▶ Records provided:
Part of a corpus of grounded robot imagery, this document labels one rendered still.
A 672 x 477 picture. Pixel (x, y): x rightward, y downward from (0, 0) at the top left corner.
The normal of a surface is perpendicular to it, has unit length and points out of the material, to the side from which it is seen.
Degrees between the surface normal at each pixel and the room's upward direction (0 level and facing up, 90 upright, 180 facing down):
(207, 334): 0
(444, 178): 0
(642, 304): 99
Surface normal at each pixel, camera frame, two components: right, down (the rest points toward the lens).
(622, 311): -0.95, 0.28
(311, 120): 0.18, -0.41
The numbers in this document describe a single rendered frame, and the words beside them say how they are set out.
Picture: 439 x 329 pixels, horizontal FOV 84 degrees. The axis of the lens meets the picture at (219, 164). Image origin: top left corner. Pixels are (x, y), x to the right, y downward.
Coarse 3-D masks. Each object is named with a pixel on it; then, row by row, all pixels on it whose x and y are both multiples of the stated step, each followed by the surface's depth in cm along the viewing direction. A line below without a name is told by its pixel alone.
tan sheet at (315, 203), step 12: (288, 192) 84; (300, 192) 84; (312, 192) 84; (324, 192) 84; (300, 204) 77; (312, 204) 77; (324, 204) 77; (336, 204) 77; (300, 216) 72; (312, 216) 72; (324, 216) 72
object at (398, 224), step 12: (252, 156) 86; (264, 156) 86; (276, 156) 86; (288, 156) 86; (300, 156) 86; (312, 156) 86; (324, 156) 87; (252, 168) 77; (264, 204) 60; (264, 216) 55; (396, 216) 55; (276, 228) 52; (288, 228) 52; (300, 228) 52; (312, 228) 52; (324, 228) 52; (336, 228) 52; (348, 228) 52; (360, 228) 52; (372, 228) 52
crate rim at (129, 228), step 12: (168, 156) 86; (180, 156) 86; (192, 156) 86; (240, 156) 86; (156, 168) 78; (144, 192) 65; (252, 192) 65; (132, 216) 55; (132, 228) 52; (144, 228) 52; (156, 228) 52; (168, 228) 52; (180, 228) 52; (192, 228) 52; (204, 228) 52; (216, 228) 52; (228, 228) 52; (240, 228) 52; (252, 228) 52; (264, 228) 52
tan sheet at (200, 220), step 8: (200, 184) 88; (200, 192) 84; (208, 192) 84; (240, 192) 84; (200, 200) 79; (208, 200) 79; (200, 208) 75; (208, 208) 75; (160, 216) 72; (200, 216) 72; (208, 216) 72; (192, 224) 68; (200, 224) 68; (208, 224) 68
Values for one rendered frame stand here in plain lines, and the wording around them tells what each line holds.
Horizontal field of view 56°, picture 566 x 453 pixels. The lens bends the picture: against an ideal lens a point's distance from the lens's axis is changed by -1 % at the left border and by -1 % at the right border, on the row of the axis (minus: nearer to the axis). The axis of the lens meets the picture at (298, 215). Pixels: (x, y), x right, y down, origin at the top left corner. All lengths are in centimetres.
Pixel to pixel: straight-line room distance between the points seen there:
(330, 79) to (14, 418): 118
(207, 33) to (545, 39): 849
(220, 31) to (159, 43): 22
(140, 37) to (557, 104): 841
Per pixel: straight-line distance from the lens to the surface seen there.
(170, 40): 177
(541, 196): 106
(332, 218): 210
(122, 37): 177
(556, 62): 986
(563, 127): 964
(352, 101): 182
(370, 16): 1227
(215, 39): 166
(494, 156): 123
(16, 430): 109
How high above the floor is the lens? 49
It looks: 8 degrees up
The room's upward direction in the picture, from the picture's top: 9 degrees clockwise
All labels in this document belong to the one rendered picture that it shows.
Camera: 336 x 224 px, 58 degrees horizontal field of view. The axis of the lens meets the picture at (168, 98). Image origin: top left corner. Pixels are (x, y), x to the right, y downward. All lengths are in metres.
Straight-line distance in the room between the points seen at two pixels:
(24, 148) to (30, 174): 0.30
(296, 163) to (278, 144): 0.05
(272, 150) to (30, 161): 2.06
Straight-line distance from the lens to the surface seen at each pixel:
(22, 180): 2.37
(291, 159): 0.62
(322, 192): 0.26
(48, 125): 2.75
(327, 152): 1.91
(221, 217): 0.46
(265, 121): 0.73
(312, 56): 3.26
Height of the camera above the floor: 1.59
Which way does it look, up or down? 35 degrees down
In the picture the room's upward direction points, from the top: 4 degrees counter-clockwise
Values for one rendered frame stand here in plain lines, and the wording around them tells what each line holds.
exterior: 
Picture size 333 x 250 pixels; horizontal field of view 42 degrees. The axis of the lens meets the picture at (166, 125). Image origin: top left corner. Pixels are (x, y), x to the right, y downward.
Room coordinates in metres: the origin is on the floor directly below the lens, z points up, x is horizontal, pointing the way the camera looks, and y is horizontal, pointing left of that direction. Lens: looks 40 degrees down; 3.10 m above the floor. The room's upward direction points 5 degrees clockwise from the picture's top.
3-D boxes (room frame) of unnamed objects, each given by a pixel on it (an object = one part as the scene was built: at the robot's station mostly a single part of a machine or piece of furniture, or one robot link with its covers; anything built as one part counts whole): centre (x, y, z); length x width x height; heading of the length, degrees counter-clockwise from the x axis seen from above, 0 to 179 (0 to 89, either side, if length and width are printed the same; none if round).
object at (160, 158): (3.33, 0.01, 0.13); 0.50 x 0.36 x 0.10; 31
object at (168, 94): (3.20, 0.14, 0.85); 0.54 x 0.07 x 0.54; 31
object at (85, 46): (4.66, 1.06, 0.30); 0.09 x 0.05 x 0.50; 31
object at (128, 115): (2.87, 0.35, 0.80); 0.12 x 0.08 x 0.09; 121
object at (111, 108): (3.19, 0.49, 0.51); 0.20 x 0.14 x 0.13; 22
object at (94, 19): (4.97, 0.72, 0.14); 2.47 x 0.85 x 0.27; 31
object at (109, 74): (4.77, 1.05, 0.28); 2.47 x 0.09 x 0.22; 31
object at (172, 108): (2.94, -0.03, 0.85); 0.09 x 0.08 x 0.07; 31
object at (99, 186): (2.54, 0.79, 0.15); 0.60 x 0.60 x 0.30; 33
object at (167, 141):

▶ What to do: Search the material for the string "normal" and return each line that has it.

▶ The completed task:
The normal of a surface is perpendicular to it, has unit length and points out of the material, to the side from which it is seen.
Degrees between the surface normal at each pixel and the room's upward direction (0 level and facing up, 90 upright, 180 facing down):
Surface normal at each pixel, camera frame, two components: right, down (the rest points toward the lens).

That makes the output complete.